Рано расслабляться. Я расстегнул ремень и сел рядом с мальчиком. Перетянул ногу возле раны, крепко закрепил импровизированный жгут. Я не был уверен в правильности своих действий, но мной руководил страх. В аптечке нашлись бинты и небольшая стеклянная бутылочка спирта. Я оторвал кусок бинта, открутил крышку, вдыхая резкий запах. Кажется, этот запах почувствовал даже мальчик. Он посмотрел на меня своим затуманенным взглядом и что-то пролепетал. Я не сразу смог расслышать его слова.
– Что… ты…
– Пытаюсь спасти тебе жизнь. Ты мог пробить артерию, но считай, что удача на твоей стороне.
– Это? – он указал на бутылочку.
– Спирт.
Быстрее, чем я успел среагировать, он выхватил бутылочку из рук и сделал жадный глоток, будто не пил несколько дней. Тут же закашлялся, закрывая ладонью рот.
– Какого?.. Что ты творишь?
– Обезболиваю.
Мальчик обессиленно откинулся на траву.
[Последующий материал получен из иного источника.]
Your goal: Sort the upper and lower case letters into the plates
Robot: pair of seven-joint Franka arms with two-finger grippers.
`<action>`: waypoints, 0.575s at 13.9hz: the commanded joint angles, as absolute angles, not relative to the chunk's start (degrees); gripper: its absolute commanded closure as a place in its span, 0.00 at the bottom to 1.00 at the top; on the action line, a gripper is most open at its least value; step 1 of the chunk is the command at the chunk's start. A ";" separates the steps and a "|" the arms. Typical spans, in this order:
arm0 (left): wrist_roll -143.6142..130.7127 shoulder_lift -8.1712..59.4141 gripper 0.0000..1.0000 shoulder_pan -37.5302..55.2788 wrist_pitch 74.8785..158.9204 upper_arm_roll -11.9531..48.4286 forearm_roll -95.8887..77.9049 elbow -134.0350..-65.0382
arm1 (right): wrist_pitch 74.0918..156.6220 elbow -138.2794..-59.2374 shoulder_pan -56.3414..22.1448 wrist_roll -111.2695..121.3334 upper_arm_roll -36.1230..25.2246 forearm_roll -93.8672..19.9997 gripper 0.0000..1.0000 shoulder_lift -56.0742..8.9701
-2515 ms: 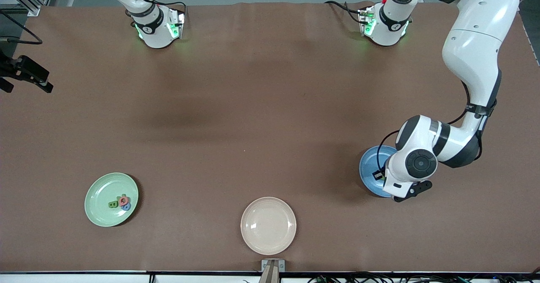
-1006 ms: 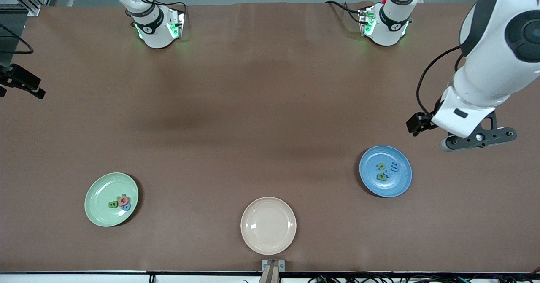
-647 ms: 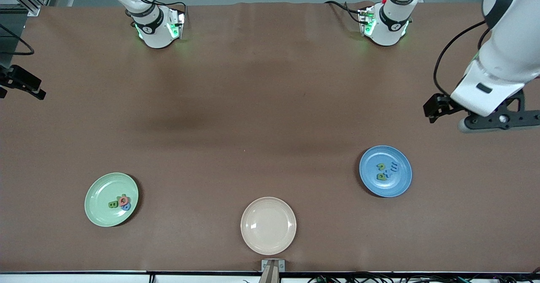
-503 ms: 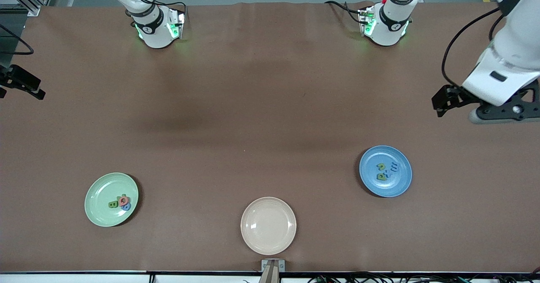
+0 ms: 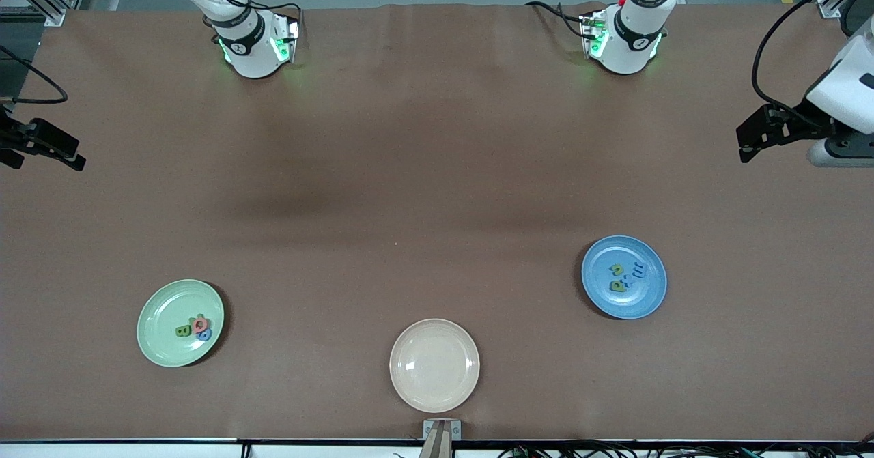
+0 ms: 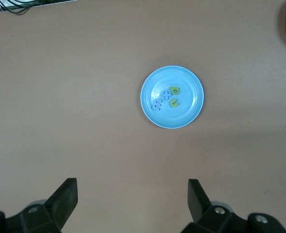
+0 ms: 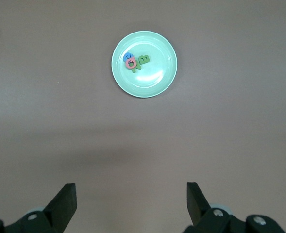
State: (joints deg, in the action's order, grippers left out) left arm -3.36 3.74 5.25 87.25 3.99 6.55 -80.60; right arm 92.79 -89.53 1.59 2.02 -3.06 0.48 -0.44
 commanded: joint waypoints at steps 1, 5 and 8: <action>-2.55 1.58 0.00 5.63 87.54 2.90 5.63 -83.58 | 92.46 -88.68 2.11 2.29 -2.90 0.26 0.00 -0.53; -2.55 1.14 0.00 5.36 87.71 2.72 2.91 -84.46 | 92.37 -88.77 1.93 2.46 -2.90 0.00 0.00 -0.53; -2.46 -0.17 0.00 3.70 87.98 2.64 0.20 -86.38 | 92.20 -88.77 1.76 2.64 -2.90 -0.17 0.00 -0.53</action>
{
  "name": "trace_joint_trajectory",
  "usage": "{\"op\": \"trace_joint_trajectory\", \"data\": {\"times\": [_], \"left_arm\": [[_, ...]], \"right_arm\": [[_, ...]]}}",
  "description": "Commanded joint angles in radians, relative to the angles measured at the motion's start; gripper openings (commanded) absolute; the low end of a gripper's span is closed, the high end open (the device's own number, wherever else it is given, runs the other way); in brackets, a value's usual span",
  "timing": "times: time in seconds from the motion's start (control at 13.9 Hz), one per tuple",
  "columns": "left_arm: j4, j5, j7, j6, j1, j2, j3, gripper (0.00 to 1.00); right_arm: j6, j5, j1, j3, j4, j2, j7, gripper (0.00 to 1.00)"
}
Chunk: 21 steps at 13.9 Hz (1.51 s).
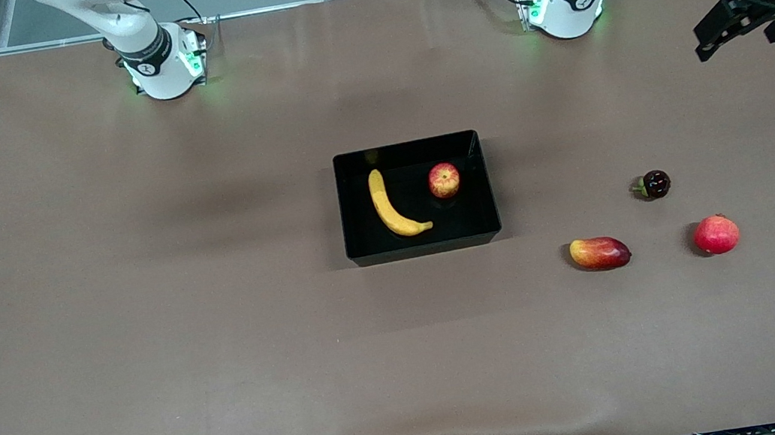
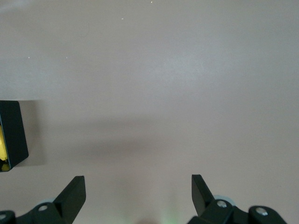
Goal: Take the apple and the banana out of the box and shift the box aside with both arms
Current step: 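Reach the left gripper down to the red-yellow apple in the tray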
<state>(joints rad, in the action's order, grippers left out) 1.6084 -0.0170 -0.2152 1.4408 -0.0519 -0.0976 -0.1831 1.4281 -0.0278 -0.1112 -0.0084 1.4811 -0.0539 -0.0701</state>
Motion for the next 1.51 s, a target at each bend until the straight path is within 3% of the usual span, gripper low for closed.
{"op": "trace_joint_trajectory", "data": {"times": [0.0, 0.22, 0.43, 0.65, 0.94, 1.08, 1.44], "left_arm": [[-0.018, 0.015, -0.145, 0.033, 0.007, 0.071, -0.114, 1.0], [0.01, 0.003, -0.396, 0.151, 0.023, 0.169, -0.303, 1.0], [0.108, 0.002, -0.784, 0.382, 0.069, 0.261, -0.403, 1.0], [0.197, -0.055, -1.017, 0.551, 0.164, 0.358, -0.404, 1.0], [0.186, -0.32, -1.34, 0.61, 0.274, 0.58, -0.404, 1.0], [0.189, -0.395, -1.389, 0.612, 0.291, 0.649, -0.404, 1.0], [0.197, -0.44, -1.444, 0.671, 0.294, 0.731, -0.404, 1.0]], "right_arm": [[-0.006, 0.005, -0.021, 0.013, 0.001, -0.007, -0.007, 1.0], [-0.006, 0.005, -0.021, 0.013, 0.001, -0.007, -0.007, 1.0], [-0.006, 0.005, -0.022, 0.013, 0.001, -0.007, -0.007, 1.0], [-0.006, 0.005, -0.022, 0.013, 0.001, -0.007, -0.007, 1.0], [-0.006, 0.005, -0.022, 0.013, 0.001, -0.007, -0.008, 1.0], [-0.006, 0.005, -0.022, 0.013, 0.001, -0.007, -0.008, 1.0], [-0.005, 0.005, -0.022, 0.013, 0.001, -0.007, -0.007, 1.0]]}}
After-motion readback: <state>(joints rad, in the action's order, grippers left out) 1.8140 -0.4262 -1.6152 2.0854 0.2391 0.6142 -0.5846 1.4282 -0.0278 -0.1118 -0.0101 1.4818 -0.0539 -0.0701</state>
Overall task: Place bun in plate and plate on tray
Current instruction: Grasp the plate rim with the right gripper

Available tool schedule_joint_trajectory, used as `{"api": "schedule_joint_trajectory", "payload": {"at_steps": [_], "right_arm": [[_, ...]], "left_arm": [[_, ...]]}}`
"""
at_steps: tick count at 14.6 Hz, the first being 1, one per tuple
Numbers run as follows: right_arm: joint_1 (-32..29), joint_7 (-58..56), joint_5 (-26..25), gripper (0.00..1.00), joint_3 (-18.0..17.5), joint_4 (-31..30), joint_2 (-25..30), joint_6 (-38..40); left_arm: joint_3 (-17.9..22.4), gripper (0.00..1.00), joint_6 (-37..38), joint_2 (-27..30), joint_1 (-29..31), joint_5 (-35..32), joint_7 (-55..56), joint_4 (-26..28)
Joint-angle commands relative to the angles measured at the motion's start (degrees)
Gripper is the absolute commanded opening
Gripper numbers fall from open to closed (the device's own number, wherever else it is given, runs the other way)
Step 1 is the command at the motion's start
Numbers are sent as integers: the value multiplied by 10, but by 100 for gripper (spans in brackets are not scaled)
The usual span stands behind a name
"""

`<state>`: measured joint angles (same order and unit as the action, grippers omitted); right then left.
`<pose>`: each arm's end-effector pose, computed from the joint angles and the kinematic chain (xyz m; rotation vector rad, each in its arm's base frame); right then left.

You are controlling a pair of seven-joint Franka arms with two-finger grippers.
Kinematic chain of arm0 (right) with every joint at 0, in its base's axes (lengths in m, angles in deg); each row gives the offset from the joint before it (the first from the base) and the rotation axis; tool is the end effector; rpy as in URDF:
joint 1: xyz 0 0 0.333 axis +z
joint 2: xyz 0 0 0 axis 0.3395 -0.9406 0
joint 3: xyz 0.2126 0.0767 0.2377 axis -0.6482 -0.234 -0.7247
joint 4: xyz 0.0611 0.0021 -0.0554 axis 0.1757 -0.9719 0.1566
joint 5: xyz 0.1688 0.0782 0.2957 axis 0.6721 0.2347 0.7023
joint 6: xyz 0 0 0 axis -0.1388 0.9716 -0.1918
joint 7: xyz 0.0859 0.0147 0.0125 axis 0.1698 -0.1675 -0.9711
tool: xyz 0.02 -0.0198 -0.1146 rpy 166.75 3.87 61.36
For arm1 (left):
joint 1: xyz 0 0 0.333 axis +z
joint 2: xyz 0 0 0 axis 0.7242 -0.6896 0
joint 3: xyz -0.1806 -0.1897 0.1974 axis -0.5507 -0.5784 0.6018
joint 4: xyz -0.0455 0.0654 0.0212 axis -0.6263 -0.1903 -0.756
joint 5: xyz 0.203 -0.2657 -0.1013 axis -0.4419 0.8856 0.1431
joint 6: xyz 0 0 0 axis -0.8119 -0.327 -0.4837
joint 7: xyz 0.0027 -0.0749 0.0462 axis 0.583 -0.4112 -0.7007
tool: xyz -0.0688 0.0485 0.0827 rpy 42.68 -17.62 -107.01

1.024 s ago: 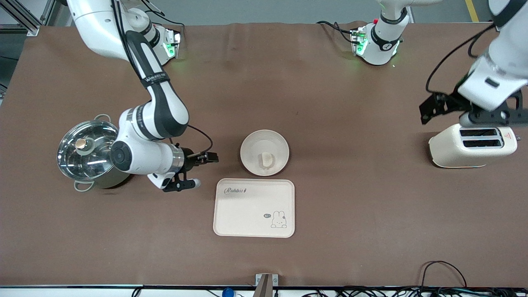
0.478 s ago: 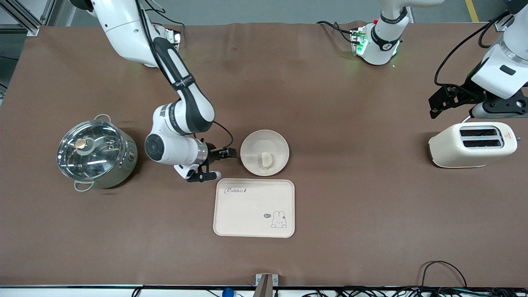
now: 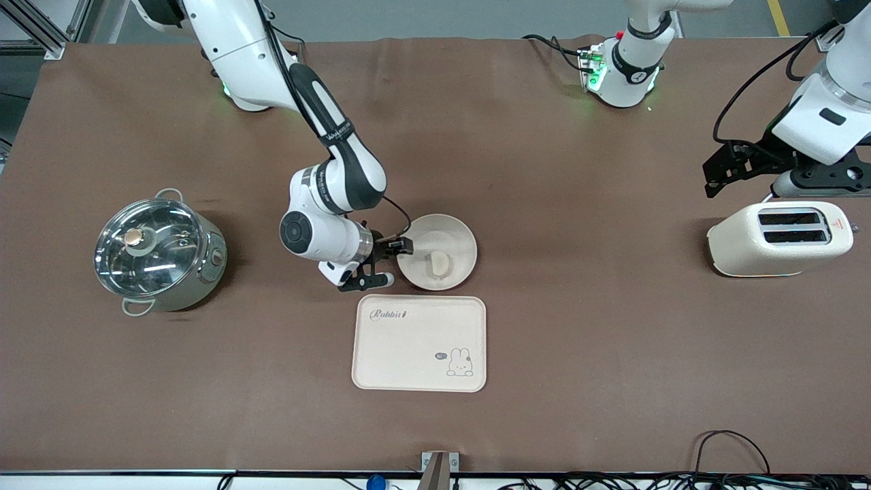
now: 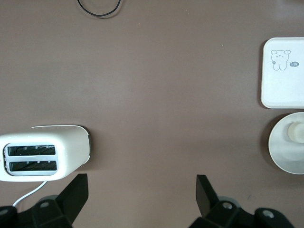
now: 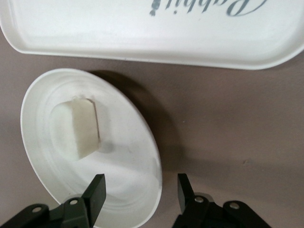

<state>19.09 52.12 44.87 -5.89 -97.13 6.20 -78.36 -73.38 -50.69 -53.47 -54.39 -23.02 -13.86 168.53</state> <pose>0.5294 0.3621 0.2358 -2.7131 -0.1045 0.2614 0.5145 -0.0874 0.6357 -3.1094 0.0520 -0.1432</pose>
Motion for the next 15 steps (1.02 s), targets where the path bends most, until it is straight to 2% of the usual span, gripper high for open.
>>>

Не знаю, почувствовал ли он облегчение, но его внешний вид стал еще болезненней. Я отобрал у него бутылочку, смочил бинт и принялся аккуратно промакивать неровные края раны. Грязная ткань джинсов сильно мешалась – пришлось разрезать штанину, подавляя слабые протесты со стороны мальчишки. А что еще мне оставалось делать? Я же не мог притащить его домой и…
Или мог?
Что он будет делать, не в состоянии даже подняться, не то что дойти до Лейтхилла?
– Б-больно… давай быстрее.
– Терпи. Этого всё равно недостаточно, – я туго перевязал рану бинтами, следя за тем, как они медленно окрашиваются в красный цвет. – Слушай… Дома у меня есть хлоргексидин. Я успею… Нет-нет, подожди. Только не теряй сознание. Нет…
Я схватился за голову, не замечая, как на щеках и волосах остается кровавый шлейф. Неживое лицо, искаженное болью навсегда останется в моей памяти. Его глаза закрылись без воли, и будто в последний раз я услышал тихий вздох. Но… я чувствовал: он дышал. Он жив. Жив. А вот я себя живым не чувствовал.